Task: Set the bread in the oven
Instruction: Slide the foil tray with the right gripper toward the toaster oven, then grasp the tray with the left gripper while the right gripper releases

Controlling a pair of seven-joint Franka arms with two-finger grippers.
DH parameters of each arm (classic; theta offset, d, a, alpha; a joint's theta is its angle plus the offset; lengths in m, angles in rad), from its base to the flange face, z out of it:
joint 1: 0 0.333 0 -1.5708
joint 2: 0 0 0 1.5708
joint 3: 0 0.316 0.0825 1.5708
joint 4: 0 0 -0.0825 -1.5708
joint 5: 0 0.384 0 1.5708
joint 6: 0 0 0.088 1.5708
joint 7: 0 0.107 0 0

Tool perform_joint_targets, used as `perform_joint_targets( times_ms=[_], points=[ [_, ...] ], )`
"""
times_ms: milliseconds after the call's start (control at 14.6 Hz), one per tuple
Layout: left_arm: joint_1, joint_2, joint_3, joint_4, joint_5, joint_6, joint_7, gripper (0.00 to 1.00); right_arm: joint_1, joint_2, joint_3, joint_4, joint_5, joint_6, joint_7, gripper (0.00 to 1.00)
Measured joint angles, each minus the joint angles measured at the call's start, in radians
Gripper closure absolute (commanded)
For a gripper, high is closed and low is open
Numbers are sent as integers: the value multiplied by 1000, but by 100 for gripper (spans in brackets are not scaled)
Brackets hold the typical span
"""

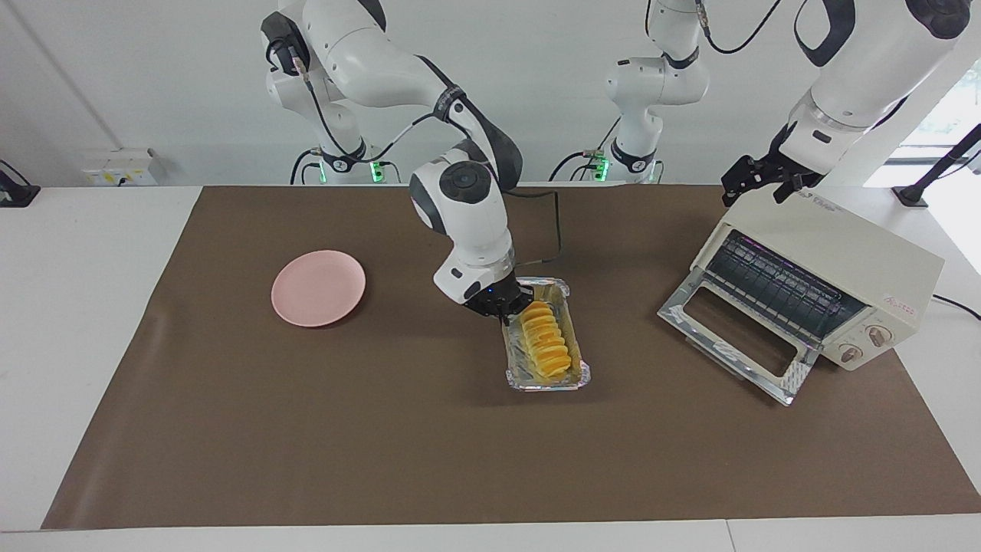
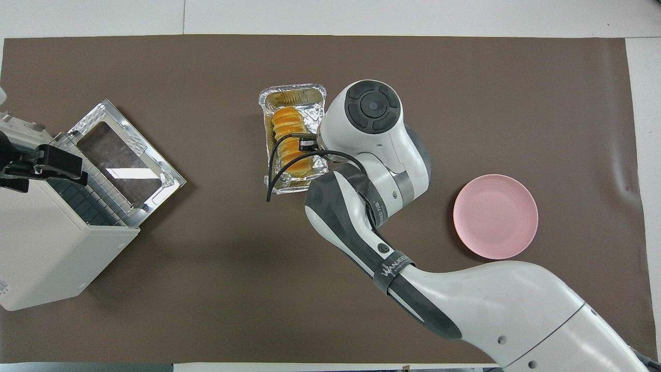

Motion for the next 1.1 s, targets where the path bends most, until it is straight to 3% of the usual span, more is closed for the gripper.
perform_joint_targets(
  times_ms=[617,686,754,1097],
  points=[
    [0,0,0,0,0,0,0,0,43,13,0,-127,0,151,7,97],
    [0,0,-1,0,0,0,0,0,49,11,1,-134,0,157,11,61],
    [0,0,-3,0,0,0,0,0,53,8,1,-138,0,159,19,1],
    [-29,-2,-26,0,-2,25,1,0,48,-9,-5,-134,1,149,81,0]
  ],
)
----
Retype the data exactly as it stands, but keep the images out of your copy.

(TASK ANSWER)
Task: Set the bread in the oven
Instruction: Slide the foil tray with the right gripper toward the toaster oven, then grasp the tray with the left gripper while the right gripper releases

Controlling a pair of seven-joint Franka arms with two-finger grippers.
DH parameters of each arm (classic; theta offset, d, a, alpha; a joint's theta is its angle plus the offset; lengths in m, angles in rad), from its base to the flange face, z out of it:
joint 1: 0 0.333 0 -1.5708
joint 2: 0 0 0 1.5708
joint 3: 0 0.316 0.0825 1.5708
joint 4: 0 0 -0.0825 -1.5708
joint 5: 0 0.384 0 1.5708
joint 6: 0 0 0.088 1.5708
joint 7: 0 0.107 0 0

Tool perform_joint_targets, used as `perform_joint_targets( times_ms=[_], points=[ [_, ...] ], )`
"""
times_ms: milliseconds after the call's start (control at 14.6 Hz), one per tuple
Layout: left_arm: joint_1, joint_2, joint_3, joint_4, joint_5, joint_6, joint_7, gripper (0.00 to 1.00); right_arm: joint_1, joint_2, joint_3, joint_4, joint_5, joint_6, joint_7, gripper (0.00 to 1.00)
Measured joint angles, each minus the joint angles measured at the call's start, in radians
Gripper closure absolute (commanded)
For a gripper, high is closed and low is open
Numbers are sent as integers: the value multiplied by 1000, but by 100 for gripper (spans in brackets are not scaled)
Brackets hold the typical span
"""


Motion for the next 1.1 s, targets where the path bends most, until it is straight to 3% of the usual span, more is closed for the gripper.
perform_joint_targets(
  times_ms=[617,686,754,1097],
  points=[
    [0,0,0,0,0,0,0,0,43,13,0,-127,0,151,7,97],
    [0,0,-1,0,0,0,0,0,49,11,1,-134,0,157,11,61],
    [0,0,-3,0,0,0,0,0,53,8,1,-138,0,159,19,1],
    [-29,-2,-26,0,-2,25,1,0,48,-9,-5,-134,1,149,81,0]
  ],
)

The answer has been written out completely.